Exercise >>
Starting with the first line of the records, write out each line exactly until you have included the line containing "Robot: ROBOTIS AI".

Records for the task >>
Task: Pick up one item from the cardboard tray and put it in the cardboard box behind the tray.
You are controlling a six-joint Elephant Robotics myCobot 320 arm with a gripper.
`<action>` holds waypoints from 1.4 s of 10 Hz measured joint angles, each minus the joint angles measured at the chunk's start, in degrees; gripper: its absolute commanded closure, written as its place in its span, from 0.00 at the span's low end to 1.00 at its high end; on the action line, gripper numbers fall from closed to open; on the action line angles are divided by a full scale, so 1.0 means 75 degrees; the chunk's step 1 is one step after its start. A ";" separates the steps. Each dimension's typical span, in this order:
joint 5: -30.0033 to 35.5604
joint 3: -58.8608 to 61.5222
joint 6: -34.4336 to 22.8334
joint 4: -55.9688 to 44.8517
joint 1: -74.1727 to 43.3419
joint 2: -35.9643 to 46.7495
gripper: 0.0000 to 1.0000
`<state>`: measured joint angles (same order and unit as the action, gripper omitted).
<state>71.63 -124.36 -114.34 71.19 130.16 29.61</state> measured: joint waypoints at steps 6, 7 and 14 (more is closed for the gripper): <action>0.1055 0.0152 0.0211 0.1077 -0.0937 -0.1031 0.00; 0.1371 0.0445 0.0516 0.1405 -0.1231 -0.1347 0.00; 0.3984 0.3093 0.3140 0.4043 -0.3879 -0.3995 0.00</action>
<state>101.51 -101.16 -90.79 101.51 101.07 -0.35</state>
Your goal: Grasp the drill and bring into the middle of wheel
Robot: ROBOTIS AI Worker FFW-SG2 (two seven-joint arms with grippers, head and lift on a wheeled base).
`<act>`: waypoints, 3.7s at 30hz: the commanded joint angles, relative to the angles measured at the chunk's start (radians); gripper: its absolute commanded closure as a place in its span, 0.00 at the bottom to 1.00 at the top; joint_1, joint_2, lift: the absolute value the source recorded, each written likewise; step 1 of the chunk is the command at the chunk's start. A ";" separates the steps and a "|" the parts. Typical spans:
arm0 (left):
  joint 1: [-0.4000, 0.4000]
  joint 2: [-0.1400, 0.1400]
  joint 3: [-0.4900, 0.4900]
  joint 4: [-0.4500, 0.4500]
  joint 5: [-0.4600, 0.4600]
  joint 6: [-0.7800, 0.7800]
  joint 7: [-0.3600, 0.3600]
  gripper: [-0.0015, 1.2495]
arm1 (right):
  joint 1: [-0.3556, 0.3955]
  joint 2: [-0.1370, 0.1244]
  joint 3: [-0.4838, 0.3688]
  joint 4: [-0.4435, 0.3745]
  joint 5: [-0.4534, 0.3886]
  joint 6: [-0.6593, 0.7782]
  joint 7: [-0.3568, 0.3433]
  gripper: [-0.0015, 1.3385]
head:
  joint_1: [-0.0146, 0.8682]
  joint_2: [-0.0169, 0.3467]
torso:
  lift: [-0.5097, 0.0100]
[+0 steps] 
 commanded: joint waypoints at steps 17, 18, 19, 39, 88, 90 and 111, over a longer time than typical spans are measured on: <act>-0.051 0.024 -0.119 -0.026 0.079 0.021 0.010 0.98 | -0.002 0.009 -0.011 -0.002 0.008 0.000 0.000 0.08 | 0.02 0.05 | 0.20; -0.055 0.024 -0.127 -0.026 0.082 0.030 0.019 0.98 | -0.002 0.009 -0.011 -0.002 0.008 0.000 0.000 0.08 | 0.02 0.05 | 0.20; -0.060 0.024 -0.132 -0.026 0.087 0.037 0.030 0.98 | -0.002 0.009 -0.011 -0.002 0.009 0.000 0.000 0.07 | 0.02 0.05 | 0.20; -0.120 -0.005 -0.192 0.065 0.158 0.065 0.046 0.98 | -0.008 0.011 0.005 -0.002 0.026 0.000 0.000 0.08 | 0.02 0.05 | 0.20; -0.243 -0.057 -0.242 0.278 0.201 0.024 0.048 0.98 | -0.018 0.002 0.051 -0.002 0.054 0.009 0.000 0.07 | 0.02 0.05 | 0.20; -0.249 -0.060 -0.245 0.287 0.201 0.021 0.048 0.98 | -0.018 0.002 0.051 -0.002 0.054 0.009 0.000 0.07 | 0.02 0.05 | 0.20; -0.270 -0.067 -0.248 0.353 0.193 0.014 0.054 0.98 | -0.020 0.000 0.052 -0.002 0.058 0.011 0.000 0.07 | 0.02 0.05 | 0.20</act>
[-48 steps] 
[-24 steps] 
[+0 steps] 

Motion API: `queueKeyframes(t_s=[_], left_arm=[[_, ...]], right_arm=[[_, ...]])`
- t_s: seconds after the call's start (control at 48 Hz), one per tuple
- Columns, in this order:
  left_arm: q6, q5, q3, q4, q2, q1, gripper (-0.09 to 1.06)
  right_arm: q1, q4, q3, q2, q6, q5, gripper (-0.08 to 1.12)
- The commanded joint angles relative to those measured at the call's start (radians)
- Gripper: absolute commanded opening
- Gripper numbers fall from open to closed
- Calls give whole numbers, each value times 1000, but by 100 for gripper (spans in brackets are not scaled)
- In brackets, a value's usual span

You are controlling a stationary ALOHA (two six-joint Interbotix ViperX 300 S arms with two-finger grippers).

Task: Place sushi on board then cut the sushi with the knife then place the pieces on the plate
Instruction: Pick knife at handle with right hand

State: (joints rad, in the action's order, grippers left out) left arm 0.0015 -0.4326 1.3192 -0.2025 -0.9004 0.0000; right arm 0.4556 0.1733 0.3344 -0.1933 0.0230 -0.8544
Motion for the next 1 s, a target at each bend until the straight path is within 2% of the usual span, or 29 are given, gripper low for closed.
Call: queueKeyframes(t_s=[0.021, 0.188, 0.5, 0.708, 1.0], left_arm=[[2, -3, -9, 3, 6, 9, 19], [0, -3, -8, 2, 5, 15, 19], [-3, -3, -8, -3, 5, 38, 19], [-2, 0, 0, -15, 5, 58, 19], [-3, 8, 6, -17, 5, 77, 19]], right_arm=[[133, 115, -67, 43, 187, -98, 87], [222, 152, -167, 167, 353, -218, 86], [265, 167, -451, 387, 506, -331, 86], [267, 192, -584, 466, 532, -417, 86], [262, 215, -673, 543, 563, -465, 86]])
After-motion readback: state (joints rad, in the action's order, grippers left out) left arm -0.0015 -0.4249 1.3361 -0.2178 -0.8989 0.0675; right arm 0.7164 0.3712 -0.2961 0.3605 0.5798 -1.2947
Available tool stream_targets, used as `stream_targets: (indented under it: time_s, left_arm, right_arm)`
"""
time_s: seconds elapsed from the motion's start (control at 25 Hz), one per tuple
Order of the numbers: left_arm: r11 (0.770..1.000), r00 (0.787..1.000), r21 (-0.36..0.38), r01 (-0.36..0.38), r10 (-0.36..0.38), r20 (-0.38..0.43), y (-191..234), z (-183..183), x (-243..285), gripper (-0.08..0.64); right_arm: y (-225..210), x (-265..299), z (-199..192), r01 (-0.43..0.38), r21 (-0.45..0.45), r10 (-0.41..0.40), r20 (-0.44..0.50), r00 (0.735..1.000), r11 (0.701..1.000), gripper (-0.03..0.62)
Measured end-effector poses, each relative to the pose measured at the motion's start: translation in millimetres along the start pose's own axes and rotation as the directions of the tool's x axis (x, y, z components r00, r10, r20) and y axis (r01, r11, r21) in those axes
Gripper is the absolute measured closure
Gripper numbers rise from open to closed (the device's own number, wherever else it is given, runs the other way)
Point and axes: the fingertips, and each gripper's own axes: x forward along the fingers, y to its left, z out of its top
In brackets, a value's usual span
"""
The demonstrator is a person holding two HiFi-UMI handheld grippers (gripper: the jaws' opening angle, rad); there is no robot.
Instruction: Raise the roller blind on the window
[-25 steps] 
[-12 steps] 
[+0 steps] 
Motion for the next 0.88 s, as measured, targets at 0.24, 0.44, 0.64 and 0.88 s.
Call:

Result >>
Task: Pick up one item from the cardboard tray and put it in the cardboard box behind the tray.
You are controlling a six-joint Elephant Robotics myCobot 320 arm with a gripper.
`<action>` holds waypoints from 1.4 s of 10 Hz measured joint angles, each minus the joint angles measured at the chunk's start, in degrees; gripper: its absolute commanded closure, written as its place in its span, from 0.00 at the span's low end to 1.00 at its high end; on the action line, gripper numbers fall from closed to open; on the action line angles are divided by a full scale, so 1.0 means 75 degrees; the chunk's step 1 is one step after its start. A ";" separates the steps. Each dimension's typical span, in this order:
joint 5: -30.0033 to 35.5604
joint 3: -58.8608 to 61.5222
joint 6: -34.4336 to 22.8334
joint 4: -55.9688 to 44.8517
joint 1: -74.1727 to 43.3419
joint 2: -35.9643 to 46.7495
gripper: 0.0000 to 1.0000
`<state>`: measured joint angles (same order and unit as the action, gripper omitted).
<state>71.63 -124.36 -114.34 71.19 130.16 29.61</state> measured: joint waypoints at steps 6, 7 and 14 (more is closed for the gripper): <action>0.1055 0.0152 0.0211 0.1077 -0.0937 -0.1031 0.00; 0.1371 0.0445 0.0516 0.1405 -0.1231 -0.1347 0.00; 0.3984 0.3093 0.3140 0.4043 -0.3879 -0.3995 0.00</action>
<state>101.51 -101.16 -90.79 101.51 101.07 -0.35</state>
Your goal: Grasp the drill and bring into the middle of wheel
Robot: ROBOTIS AI Worker FFW-SG2 (two seven-joint arms with grippers, head and lift on a wheeled base).

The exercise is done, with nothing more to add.